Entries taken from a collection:
——

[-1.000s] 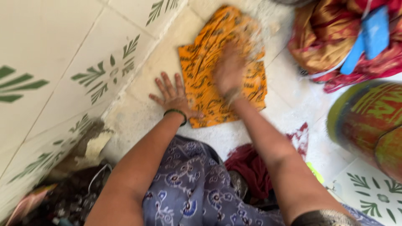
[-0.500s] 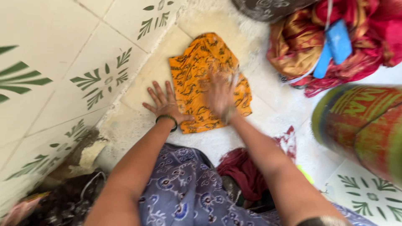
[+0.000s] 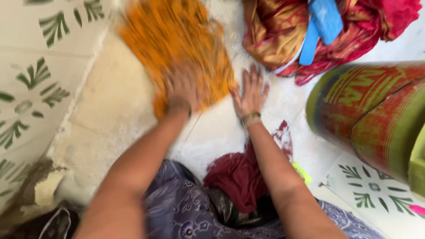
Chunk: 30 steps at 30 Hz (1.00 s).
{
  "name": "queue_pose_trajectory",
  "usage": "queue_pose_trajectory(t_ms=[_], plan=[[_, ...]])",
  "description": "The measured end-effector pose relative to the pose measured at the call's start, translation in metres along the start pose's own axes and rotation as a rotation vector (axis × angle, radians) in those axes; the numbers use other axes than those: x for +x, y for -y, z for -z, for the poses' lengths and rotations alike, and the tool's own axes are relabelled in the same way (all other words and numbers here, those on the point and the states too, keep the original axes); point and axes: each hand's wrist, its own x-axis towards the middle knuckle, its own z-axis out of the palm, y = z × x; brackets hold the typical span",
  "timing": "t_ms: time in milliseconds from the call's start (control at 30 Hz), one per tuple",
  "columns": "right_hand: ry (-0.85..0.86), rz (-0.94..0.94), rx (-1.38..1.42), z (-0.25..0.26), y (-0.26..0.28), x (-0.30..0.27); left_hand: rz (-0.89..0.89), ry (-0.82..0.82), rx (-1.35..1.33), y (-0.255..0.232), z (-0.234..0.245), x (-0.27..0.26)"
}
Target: The person washes clothes by hand on a tiled floor by scrubbing them with a soap bar, rinsing them in a green bucket of water, and wringing them out.
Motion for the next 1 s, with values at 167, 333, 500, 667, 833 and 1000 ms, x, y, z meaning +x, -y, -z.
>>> queue_pose_trajectory(t_ms=[167, 333, 500, 667, 833, 1000], plan=[[0.003, -0.014, 0.010, 0.002, -0.010, -0.016, -0.147, 0.077, -0.105, 0.097, 0.021, 0.013], [-0.033, 0.019, 0.016, 0.006, -0.007, -0.017, -0.102, -0.270, -0.161, 0.041, -0.039, 0.022], [-0.142, 0.002, 0.263, -0.006, 0.007, 0.012, -0.940, -0.075, -0.043, 0.082, -0.058, -0.004], [-0.195, 0.282, 0.012, -0.045, 0.091, 0.122, -0.017, -0.272, -0.111, 0.162, -0.023, 0.009], [0.107, 0.171, 0.371, -0.097, 0.156, 0.109, 0.496, -0.700, -0.771, 0.084, -0.076, 0.070], [-0.140, 0.158, 0.660, -0.075, 0.166, 0.030, -0.074, -0.548, -2.508, 0.043, -0.094, 0.097]])
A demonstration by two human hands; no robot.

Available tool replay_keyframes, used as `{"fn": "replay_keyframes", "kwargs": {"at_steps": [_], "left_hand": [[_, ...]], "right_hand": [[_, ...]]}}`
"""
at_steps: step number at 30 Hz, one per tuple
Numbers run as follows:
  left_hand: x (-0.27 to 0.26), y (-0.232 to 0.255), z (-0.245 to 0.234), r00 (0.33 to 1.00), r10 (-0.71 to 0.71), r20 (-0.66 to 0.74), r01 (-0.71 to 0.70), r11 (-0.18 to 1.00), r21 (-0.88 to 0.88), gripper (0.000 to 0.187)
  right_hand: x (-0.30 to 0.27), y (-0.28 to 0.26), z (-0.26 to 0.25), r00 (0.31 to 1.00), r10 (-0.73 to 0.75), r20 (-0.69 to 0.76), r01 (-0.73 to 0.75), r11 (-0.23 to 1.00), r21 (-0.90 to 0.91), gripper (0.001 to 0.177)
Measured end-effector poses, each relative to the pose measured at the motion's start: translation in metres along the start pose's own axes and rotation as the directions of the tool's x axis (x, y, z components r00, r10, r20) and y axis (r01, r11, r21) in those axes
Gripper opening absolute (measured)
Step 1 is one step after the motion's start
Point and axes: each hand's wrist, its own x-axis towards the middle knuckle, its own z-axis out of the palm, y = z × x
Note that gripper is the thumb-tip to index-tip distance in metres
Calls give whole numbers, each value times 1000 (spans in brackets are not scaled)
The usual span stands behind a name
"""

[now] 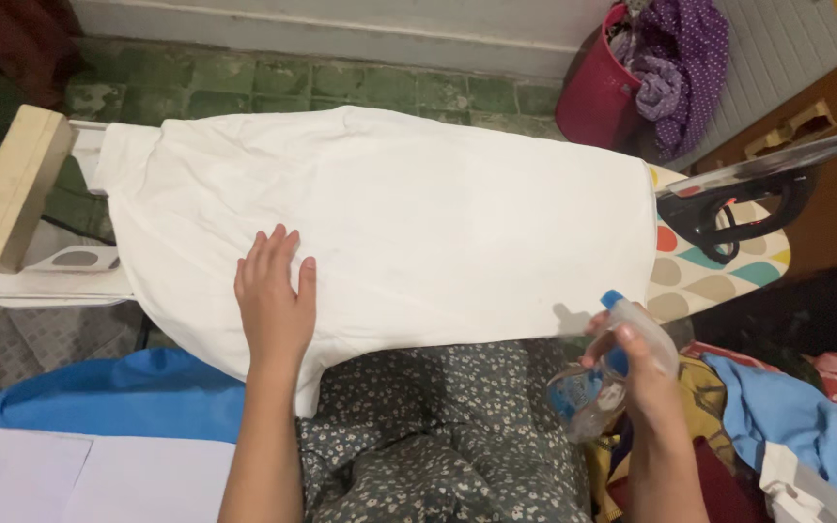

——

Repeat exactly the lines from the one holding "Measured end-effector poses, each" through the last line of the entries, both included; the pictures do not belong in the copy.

Measured end-effector poses, each relative to the pose measured at the motion's start: translation in metres along the start pose's own axes and rotation as the directions of the tool's x axis (x, y, z components r00, r10, r20) and y axis (r01, r11, r21) in those axes
Gripper opening absolute (measured)
Step 1 is one step after the motion's start
Point and axes: each hand's wrist, its own x-axis towards the middle knuckle, its own z-axis out of the palm, y = z × x
Note that gripper is the thumb-tip to index-tip distance in metres
Calls give whole numbers, each value times 1000 (spans in brackets are not scaled)
The usual span stands behind a name
"""

[now] 

There is no more to the exercise.